The calkit slurm CLI can then be used to monitor these jobs
by their name in the context
of a project.
For example, let's create a calkit.yaml file with a slurm environment
and two sbatch stages:
# In calkit.yaml
environments:
my-cluster:
kind: slurm
host: my.cluster.somewhere.edu
pipeline:
stages:
sim:
kind: sbatch
environment: my-cluster
script_path: scripts/run-sim.sh
inputs:
- config/my-sim-config.yaml
outputs:
- results/all.h5
slurm:
options:
- --time=60
post-process:
kind: sbatch
environment: my-cluster
script_path: scripts/post.sh
inputs:
- results/all.h5
outputs:
- results/post.h5
- figures/myfig.png
slurm:
options:
- --gpus=1
- --time=20
When calling calkit run, as long as we're running from the project
directory on the host
my.cluster.somewhere.edu,
the run-sim job will be submitted.
By default, Calkit will wait for the job to finish, but will be robust
to disconnecting.
That is, if you disconnect and reconnect (or simply exit with ctrl+c),
calling calkit run will check if the job is still running and wait
for it if so.
If we wanted to submit both jobs at the same time, we could call
calkit run sim, press ctrl+c to stop waiting,
then call calkit run post-process.
If we want to check the status of any of the project's jobs, we can
call calkit slurm queue,
and if we wanted to cancel one,
we can cancel it by name, e.g.,
calkit slurm cancel post-process.
Running non-shell (Python, Julia, R) scripts and notebooks
It's also possible to run Python, Julia, or R scripts in their respective environments within a SLURM "outer" environment using a nested environment syntax.
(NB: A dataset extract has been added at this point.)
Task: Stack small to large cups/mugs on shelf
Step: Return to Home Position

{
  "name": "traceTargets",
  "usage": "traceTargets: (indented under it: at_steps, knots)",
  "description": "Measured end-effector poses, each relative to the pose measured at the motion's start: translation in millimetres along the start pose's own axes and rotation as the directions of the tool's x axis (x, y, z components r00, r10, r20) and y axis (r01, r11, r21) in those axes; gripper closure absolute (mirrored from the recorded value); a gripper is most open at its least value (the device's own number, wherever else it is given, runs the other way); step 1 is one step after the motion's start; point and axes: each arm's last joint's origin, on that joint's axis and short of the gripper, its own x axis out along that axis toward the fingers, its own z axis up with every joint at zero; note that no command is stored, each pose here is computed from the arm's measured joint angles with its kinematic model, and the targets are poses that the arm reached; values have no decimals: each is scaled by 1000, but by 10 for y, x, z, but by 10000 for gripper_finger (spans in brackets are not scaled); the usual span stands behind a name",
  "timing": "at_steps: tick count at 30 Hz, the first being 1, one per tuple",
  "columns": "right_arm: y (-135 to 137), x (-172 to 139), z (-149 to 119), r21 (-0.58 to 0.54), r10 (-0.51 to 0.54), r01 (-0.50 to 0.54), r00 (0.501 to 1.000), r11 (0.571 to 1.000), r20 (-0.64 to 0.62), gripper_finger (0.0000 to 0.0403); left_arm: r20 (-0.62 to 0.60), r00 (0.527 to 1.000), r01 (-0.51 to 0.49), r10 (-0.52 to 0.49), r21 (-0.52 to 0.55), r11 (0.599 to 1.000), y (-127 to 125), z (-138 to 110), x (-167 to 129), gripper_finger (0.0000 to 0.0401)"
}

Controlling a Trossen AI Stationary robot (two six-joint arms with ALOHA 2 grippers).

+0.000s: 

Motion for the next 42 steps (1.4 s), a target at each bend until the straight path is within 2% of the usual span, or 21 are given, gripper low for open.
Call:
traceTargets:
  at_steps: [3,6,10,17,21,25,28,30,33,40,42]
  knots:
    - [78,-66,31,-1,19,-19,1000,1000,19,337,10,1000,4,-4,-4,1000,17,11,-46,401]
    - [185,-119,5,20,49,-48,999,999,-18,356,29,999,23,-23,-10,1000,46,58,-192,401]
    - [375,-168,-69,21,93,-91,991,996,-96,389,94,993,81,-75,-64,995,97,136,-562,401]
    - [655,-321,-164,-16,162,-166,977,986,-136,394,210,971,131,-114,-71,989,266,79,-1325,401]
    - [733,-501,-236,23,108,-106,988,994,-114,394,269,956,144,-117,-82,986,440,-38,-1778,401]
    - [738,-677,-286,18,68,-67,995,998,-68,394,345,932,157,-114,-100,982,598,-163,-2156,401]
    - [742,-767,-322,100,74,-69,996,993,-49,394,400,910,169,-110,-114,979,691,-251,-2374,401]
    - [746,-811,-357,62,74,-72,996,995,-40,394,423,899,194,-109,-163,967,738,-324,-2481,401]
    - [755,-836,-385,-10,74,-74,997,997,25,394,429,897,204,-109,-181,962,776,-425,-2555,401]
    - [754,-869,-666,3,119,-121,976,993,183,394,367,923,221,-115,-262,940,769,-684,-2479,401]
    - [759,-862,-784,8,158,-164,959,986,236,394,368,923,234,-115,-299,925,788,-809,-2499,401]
Setting up stages this way will ensure the inner environments match their spec before running, and negates the need to activate them before running the job, or writing a shell script that creates and/or activates them. These pipeline stages will also be robust to SSH disconnects from the cluster and their outputs will be cached, which will be invalidated if any inputs are changed, just like any other pipeline stage.
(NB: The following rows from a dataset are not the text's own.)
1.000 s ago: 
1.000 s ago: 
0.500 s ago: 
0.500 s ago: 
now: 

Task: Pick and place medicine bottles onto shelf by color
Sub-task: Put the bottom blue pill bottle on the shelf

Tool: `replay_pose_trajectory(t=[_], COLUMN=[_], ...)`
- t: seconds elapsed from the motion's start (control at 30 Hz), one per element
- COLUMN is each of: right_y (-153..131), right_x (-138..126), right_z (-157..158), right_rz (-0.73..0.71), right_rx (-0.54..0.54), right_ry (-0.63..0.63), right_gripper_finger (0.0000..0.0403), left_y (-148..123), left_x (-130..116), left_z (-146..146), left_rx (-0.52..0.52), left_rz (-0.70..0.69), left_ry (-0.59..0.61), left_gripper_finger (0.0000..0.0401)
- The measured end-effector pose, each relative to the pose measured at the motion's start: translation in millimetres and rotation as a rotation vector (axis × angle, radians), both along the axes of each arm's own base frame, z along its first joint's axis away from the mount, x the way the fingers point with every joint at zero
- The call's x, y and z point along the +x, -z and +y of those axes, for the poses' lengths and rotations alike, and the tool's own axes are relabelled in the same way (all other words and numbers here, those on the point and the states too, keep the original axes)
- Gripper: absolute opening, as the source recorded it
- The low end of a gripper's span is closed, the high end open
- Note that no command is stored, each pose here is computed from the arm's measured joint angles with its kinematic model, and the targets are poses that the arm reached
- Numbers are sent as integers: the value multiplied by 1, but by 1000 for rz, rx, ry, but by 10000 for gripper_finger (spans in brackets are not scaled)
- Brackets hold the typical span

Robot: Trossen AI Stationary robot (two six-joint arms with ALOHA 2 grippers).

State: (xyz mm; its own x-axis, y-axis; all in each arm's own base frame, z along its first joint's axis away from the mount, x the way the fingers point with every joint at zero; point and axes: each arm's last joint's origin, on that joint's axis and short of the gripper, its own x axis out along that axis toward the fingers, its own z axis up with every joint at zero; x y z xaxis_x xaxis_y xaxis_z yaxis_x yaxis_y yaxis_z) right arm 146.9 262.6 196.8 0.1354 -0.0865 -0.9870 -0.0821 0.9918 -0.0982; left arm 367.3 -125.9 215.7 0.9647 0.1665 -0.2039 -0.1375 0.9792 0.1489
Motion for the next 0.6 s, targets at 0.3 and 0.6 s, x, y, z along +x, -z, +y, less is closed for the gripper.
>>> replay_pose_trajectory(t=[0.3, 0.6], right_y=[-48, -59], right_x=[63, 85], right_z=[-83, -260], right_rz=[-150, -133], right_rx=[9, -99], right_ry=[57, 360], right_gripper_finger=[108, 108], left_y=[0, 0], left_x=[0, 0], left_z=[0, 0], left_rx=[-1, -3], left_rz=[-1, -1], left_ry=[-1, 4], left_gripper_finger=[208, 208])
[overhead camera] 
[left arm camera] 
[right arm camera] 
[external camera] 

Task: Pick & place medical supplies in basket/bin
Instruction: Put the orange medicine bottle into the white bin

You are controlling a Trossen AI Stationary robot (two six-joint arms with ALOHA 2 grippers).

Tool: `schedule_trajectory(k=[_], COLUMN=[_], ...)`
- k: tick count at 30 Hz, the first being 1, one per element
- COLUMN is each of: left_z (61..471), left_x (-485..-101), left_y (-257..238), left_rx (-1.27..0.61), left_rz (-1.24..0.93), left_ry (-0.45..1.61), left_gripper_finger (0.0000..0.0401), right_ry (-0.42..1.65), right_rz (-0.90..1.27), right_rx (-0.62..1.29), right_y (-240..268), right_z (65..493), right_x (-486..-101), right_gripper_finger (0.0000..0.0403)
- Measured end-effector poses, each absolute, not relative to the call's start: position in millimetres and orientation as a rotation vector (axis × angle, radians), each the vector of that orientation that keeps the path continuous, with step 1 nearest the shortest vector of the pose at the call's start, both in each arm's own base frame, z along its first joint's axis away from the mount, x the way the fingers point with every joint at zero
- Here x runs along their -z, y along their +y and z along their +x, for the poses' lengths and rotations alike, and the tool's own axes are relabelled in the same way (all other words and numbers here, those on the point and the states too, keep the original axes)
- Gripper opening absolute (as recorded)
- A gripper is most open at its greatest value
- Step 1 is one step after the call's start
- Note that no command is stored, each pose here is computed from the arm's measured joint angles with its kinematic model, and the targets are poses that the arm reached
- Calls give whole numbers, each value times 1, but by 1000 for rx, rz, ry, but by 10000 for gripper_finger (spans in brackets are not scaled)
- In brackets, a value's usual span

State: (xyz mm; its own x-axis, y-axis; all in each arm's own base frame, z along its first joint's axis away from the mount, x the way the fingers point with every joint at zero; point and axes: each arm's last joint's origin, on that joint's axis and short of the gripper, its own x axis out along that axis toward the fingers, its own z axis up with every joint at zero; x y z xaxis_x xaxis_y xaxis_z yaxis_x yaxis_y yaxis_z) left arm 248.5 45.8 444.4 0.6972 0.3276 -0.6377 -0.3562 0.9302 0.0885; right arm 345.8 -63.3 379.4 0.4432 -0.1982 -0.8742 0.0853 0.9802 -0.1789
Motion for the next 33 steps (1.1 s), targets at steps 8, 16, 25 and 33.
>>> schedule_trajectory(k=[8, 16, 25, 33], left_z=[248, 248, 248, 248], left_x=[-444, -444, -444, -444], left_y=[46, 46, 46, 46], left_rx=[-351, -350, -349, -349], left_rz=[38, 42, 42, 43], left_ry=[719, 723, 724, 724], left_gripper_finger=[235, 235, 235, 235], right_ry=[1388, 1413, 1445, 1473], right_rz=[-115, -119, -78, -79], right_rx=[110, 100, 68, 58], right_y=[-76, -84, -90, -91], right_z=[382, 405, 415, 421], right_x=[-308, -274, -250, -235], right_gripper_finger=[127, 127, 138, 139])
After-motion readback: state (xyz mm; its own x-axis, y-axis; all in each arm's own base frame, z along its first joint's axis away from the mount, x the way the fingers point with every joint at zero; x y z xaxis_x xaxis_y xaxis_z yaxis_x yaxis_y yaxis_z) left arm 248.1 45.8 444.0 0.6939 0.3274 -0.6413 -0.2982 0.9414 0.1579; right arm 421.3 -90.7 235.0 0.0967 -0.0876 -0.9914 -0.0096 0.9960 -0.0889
Here's a simple example that uses a Conda environment to run a Python script and Jupyter notebook:
# In calkit.yaml
environments:
my-cluster:
kind: slurm
host: my.cluster.somewhere.edu
my-conda-env:
kind: conda
path: environment.yml
pipeline:
stages:
sim:
kind: python-script
environment: my-cluster:my-conda-env # <-- Nested env syntax
script_path: scripts/run-sim.py
inputs:
- config/my-sim-config.yaml
outputs:
- results/all.h5
slurm:
options:
- --time=60
post-process-notebook:
kind: jupyter-notebook
notebook_path: notebooks/post-process.ipynb
environment: my-cluster:my-conda-env
inputs:
- from_stage_outputs: sim
slurm:
options:
- --gpus=1